Fajarpos.com, Tangsel – Pemerintah berencana mengkaji persyaratan program bantuan motor listrik karena minim diminati masyarakat.
Rencana kajian tersebut diungkapkan oleh Kepala Staff Kepresidenan Moeldoko beberapa waktu lalu. Untuk dipahami, syarat penerima program bantuan motor listrik adalah sekelompok masyarakat yang terverifikasi dengan memiliki NIK yang terdaftar sebagai penerima manfaat kredit usaha rakyat, bantuan produktif usaha mikro, bantuan subsidi upah, dan/atau penerima subsidi listrik hingga 900 VA. Ini berarti masyarakat rendah atau berpenghasilan rendah.
Lantas apa yang menyebabkan program tersebut malah sepi peminatnya?
Kepala Pelaksana Center of Reform on Economics (CORE) Indonesia, Mohammad Faisal menyatakan sebenarnya skema bantuan itu ditujukan bagi warga kurang mampu atau tergolong dalam kategori miskin. Namun, dalam konteks pembelian kendaraan listrik, warga miskin dianggap tidak terlalu tertarik untuk membeli kendaraan listrik.
“Kalau penerimanya penerima bansos yang miskin itu, karena tidak kecukupan daya beli mereka. Apa lagi motor listrik yang sudah disubsidi itu bisa jadi dia tetap lebih mahal,” katanya kepada detikcom, Sabtu (15/7/2023).
Artinya, menurut dia tidak ada kecocokan antara kemampuan daya beli masyarakat yang menjadi sasaran program itu dengan harapan untuk menjadikan konsumen tersebut pembeli motor listrik.
“Jadi kalau kalangan miskin itu di sini mereka sangat-sangat sensitif dengan harga. Artinya dengan motor konvensional saja masih kesulitan untuk membeli, (apa lagi) kalau motor listriknya lebih mahal,” terangnya.
Masalah lainnya adalah infrastruktur penunjang mobilitas motor listrik itu sendiri. Menurut Faisal tempat penukaran batre motor listrik saat ini belum meluas terutama di sekitar tempat tinggal masyarakat kelas bawah.
“Mereka kan punya mobilitas yang rendah, kalau infrastruktur susah dijangkau itu kan menyulitkan. Berbeda dengan kalangan menengah atas yang relatif bisa menjangkau,” katanya.
“Kalau kita mempertimbangkan infrastruktur sementara penerima bansos banyak di pedesaan. Karena kantong kemiskinan banyak di pedesaan,” lanjutnya.
Dihubungi terpisah, Direktur Eksekutif Institute for Development of Economics and Finance (INDEF), Tauhid Ahmad mengatakan masyarakat miskin itu jarang sekali berpikir untuk membeli motor baru. Program ini sepi peminat karena minat masyarakat yang disasar itu rendah akan pembelian motor, apa lagi jika masih tergolong mahal.

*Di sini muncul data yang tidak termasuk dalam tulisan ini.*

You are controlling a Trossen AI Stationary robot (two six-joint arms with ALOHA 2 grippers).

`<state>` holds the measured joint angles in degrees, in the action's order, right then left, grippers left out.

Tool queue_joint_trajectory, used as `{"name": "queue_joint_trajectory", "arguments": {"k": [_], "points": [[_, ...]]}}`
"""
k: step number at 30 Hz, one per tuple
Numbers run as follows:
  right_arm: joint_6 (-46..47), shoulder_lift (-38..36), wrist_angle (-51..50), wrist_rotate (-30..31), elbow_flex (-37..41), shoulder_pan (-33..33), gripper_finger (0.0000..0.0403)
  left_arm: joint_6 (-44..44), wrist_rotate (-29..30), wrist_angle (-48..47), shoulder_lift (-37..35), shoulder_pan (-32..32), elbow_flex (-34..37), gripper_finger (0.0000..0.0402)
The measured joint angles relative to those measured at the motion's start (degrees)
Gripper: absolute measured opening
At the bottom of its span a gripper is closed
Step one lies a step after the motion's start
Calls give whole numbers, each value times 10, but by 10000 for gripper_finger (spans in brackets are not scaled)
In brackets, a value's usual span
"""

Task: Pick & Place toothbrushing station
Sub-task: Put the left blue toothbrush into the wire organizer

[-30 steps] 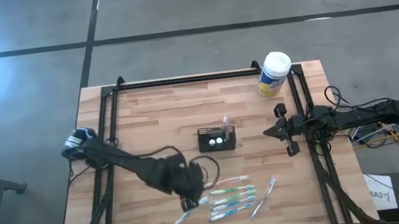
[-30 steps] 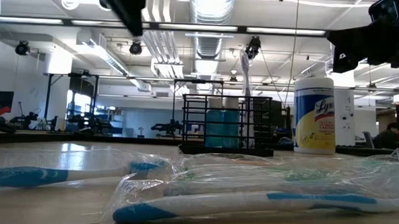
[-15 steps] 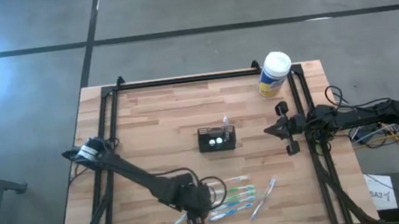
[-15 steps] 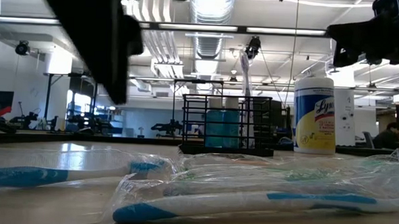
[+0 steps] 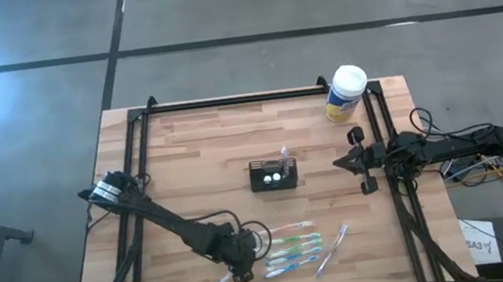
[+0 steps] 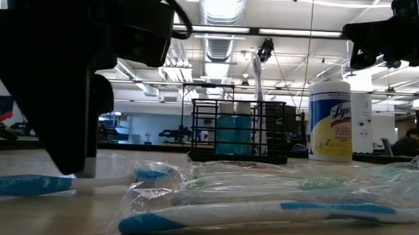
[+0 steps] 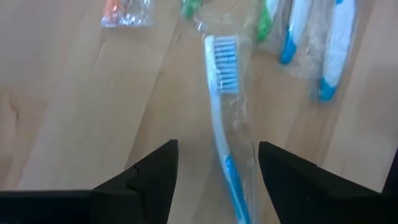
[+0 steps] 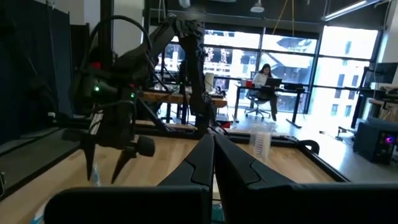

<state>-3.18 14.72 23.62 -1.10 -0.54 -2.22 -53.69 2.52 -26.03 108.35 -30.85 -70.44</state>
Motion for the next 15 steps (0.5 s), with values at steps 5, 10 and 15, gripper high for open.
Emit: {"name": "queue_joint_trajectory", "arguments": {"k": [5,10,15], "points": [[18,0,5,13,0,0,8,9,0,1,13,2,-2,208],[37,3,2,13,0,0,8,10,2,-11,41,3,-14,185],[46,10,2,13,0,0,8,12,6,-47,65,5,-40,137]]}}
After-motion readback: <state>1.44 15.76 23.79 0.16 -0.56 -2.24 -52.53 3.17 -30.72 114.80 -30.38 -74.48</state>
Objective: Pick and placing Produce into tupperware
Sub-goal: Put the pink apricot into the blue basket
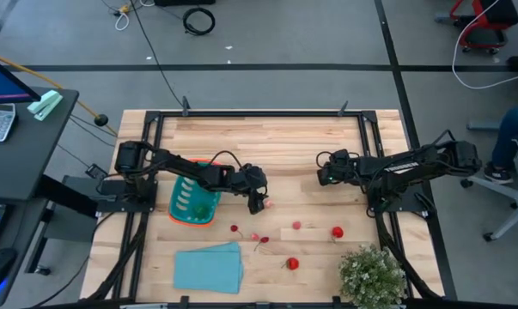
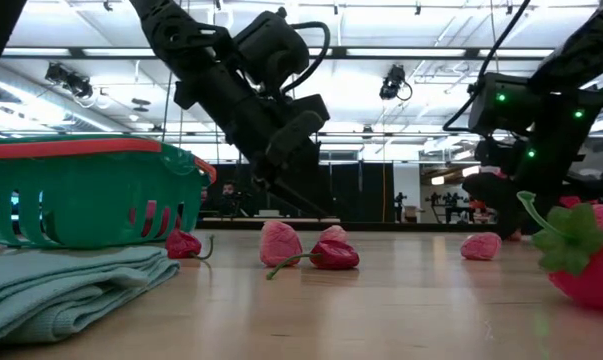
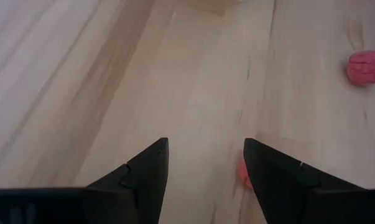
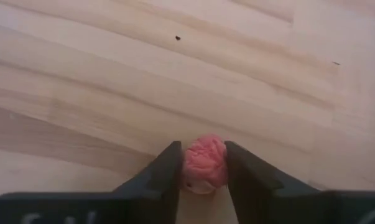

“Kebiasaan masyarakat miskin itu ambilnya yang bekas konvensional. Kalau didorong beli baru menurut saya berat bagi mereka. Mereka kan juga bayarnya juga cash. Kalau bentuknya cash berat bagi mereka, memang udah ada potongan Rp 7 juta, motor listrik saat ini itu kalau high quality agak mahal sudah belasan juta,” katanya.
Masalah kedua rendahnya literasi masyarakat akan program subsidi motor listirk. Tauhid mengatakan masyarakat kelas bawah belum semuanya paham akan manfaat motor listrik itu sendiri. Apa lagi, biasanya mereka hanya lebih mengetahui merek-merek motor konvensional yang terkenal.
Kemudian, infrastruktur penunjang motor listrik juga belum meluas. Kendala yang akan dihadapi masyarakat adalah ketika motor tersebut perlu service atau rusak dan harus menukar baterai.
“Bagi masyarakat miskin dia mau service misalnya rusak tetapi pusat sevice jauh, siapa yg mau beli begitu. Atau tadi mengenai pengisian baterai-nya juga susah diperoleh,” pungkasnya.